(Directions): The entire listing is to be repeated verbatim.

(Available data):

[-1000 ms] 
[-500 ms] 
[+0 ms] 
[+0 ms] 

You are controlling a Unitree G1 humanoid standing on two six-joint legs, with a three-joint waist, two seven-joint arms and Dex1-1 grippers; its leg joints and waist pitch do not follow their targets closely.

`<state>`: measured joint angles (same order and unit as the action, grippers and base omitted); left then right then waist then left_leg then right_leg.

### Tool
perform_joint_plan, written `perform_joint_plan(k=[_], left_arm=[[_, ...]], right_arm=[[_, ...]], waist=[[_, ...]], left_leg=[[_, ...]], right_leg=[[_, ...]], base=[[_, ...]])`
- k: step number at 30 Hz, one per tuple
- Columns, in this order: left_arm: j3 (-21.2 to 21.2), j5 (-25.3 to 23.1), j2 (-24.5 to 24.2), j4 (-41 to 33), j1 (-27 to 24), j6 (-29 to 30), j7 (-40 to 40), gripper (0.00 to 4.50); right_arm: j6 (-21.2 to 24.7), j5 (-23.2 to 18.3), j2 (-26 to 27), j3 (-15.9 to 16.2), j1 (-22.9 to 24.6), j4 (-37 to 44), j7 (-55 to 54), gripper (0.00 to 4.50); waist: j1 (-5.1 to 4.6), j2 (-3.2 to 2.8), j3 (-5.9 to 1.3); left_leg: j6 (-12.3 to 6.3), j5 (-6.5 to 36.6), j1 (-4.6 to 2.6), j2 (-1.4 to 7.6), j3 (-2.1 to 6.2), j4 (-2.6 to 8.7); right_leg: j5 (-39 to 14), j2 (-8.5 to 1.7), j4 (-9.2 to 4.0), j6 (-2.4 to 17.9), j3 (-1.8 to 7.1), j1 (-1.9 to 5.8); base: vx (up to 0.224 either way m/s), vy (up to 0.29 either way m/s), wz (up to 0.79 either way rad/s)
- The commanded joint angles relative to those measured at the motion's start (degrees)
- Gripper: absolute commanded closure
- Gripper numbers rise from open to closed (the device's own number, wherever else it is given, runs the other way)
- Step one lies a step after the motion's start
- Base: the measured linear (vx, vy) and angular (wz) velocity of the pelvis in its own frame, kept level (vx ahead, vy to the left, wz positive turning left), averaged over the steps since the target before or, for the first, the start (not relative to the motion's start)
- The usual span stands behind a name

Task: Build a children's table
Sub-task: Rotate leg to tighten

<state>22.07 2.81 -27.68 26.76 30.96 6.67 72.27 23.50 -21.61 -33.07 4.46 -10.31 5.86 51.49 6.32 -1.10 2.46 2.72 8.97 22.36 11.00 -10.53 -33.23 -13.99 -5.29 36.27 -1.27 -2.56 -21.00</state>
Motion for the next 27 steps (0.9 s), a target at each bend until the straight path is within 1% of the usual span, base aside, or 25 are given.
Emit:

(Answer box):
[-1000 ms] 
[-500 ms] 
[+0 ms] 
[+0 ms] 

You are controlling a Unitree G1 humanoid standing on two six-joint legs, with a three-joint waist, two seven-joint arms and Dex1-1 grippers; its leg joints and waist pitch do not follow their targets closely.

`<state>`: measured joint angles (same order and unit as the action, grippers and base omitted); left then right then waist then left_leg then right_leg.

### Tool
perform_joint_plan, written `perform_joint_plan(k=[_], left_arm=[[_, ...]], right_arm=[[_, ...]], waist=[[_, ...]], left_leg=[[_, ...]], right_leg=[[_, ...]], base=[[_, ...]])`
- k: step number at 30 Hz, one per tuple
- Columns, in this order: left_arm: j3 (-21.2 to 21.2), j5 (-25.3 to 23.1), j2 (-24.5 to 24.2), j4 (-41 to 33), j1 (-27 to 24), j6 (-29 to 30), j7 (-40 to 40), gripper (0.00 to 4.50); right_arm: j6 (-21.2 to 24.7), j5 (-23.2 to 18.3), j2 (-26 to 27), j3 (-15.9 to 16.2), j1 (-22.9 to 24.6), j4 (-37 to 44), j7 (-55 to 54), gripper (0.00 to 4.50); waist: j1 (-5.1 to 4.6), j2 (-3.2 to 2.8), j3 (-5.9 to 1.3); left_leg: j6 (-12.3 to 6.3), j5 (-6.5 to 36.6), j1 (-4.6 to 2.6), j2 (-1.4 to 7.6), j3 (-2.1 to 6.2), j4 (-2.6 to 8.7); right_leg: j5 (-39 to 14), j2 (-8.5 to 1.7), j4 (-9.2 to 4.0), j6 (-2.4 to 17.9), j3 (-1.8 to 7.1), j1 (-1.9 to 5.8); base: vx (up to 0.224 either way m/s), vy (up to 0.29 either way m/s), wz (up to 0.79 either way rad/s)
- The commanded joint angles relative to those measured at the motion's start (degrees)
- Gripper: absolute commanded closure
- Gripper numbers rise from open to closed (the device's own number, wherever else it is given, runs the other way)
- Step one lies a step after the motion's start
- Base: the measured linear (vx, vy) and angular (wz) velocity of the pelvis in its own frame, kept level (vx ahead, vy to the left, wz positive turning left), averaged over the steps since the target before or, for the first, the start (not relative to the motion's start)
- The usual span stands behind a name

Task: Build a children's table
Sub-task: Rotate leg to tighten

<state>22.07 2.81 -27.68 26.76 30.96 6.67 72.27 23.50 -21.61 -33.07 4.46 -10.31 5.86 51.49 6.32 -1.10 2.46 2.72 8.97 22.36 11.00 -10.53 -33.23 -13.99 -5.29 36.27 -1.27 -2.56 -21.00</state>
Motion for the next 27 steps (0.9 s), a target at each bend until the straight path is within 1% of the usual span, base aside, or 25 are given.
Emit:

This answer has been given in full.